Records from a data collection
BEGIN

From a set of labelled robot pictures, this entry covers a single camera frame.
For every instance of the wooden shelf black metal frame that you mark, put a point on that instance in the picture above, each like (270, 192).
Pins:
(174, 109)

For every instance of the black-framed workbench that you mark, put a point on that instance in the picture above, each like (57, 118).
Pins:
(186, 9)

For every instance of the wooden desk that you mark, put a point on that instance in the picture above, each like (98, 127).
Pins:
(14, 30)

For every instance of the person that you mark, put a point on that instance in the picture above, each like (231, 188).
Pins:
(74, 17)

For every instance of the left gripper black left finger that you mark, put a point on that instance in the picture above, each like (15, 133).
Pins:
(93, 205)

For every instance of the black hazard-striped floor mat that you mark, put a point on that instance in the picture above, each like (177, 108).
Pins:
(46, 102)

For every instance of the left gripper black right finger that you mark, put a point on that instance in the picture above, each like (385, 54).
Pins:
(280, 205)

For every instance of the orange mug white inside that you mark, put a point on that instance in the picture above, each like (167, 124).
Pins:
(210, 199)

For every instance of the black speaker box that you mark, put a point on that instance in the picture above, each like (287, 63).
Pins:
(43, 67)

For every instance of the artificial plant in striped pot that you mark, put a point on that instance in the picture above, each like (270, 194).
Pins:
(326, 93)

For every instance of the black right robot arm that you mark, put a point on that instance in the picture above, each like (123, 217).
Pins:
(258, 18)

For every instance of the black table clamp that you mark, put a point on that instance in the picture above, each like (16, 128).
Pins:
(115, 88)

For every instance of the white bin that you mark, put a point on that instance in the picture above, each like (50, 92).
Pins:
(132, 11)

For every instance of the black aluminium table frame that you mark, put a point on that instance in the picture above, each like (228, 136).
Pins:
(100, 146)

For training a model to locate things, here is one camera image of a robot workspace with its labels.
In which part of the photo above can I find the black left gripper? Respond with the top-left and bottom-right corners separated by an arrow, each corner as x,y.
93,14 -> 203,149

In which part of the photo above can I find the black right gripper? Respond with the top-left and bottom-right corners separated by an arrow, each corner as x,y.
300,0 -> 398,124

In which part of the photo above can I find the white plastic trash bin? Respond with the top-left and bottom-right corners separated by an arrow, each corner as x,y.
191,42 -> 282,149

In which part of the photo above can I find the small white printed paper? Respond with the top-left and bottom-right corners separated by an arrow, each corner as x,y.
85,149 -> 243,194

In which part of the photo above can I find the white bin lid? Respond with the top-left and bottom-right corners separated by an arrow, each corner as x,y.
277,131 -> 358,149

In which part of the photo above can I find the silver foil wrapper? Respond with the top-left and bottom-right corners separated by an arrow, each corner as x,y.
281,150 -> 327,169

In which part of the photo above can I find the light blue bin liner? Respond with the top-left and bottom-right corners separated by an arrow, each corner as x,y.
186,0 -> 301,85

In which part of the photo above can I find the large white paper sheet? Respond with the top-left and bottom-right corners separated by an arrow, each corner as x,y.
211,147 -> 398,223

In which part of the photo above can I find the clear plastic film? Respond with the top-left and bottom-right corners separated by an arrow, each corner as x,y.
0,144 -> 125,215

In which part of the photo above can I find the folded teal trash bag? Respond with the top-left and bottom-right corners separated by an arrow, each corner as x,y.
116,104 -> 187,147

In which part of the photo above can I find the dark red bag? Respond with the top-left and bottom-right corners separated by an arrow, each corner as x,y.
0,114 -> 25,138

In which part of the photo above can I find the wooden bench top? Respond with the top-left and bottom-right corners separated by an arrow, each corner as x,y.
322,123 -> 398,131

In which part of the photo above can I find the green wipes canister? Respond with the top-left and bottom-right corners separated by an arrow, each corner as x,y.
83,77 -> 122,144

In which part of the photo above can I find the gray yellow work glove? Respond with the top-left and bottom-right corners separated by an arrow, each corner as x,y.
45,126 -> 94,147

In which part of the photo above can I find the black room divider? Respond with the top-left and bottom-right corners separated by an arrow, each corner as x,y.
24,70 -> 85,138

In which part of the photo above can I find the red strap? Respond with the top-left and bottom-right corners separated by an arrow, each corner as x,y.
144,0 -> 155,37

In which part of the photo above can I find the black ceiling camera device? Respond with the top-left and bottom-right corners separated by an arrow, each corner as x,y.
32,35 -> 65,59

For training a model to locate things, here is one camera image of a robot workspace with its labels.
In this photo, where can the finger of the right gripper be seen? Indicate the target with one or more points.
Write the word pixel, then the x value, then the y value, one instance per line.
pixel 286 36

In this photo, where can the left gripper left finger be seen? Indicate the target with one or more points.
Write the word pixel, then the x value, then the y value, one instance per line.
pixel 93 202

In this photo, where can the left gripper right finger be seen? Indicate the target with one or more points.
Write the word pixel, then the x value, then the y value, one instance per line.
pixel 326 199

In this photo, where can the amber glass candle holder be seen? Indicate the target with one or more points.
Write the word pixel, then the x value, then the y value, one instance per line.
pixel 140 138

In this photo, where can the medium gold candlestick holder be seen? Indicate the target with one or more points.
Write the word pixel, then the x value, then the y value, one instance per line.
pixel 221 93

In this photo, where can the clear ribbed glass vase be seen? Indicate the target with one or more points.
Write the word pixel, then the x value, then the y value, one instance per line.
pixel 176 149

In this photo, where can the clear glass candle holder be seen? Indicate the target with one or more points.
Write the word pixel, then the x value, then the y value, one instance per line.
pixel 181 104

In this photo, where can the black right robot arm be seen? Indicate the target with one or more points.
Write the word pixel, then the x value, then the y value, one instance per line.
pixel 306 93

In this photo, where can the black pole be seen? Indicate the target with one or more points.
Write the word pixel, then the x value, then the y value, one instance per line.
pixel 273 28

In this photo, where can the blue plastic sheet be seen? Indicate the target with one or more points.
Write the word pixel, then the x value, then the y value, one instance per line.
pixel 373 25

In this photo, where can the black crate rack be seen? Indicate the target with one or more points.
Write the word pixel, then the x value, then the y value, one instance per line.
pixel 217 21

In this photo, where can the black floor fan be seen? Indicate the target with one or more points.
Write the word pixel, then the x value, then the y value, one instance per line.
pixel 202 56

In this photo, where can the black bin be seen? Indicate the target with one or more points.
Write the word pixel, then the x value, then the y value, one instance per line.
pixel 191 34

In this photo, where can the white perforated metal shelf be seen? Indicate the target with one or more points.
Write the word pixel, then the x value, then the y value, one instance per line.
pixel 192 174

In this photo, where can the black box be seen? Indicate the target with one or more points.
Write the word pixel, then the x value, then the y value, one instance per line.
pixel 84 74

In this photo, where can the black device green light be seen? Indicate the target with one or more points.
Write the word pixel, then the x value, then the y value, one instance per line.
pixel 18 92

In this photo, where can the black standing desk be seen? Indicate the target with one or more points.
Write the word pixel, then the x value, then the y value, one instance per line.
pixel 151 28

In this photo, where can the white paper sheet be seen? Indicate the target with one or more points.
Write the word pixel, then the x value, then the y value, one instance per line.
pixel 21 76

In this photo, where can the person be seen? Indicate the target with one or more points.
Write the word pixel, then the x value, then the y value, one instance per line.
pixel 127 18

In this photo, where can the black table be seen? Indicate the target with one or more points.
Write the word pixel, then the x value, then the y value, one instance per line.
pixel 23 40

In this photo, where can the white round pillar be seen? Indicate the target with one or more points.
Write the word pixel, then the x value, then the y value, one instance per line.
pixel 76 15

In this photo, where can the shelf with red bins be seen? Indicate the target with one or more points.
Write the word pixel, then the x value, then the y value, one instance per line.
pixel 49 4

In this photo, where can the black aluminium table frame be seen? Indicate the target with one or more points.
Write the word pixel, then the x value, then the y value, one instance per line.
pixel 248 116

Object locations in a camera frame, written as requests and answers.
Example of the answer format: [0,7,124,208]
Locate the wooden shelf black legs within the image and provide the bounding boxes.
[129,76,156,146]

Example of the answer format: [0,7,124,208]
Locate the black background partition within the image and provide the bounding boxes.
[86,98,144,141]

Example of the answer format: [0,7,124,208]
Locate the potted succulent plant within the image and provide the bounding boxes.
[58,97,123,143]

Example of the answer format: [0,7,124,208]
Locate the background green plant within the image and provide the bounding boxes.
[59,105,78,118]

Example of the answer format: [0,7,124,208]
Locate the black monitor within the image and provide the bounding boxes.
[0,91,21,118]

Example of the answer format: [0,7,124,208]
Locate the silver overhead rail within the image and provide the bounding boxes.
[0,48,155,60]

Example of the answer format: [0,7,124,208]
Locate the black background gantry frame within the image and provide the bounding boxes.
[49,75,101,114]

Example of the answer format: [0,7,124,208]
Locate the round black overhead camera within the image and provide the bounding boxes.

END

[Work order]
Reproduce every line from the preceding data in which the word "metal" can be found.

[Worked solution]
For every instance of the wooden shelf black metal frame that you mark, put a point on that instance in the picture above, each like (270, 192).
In this photo, where can the white perforated metal shelf be seen? Indicate the target with one or more points.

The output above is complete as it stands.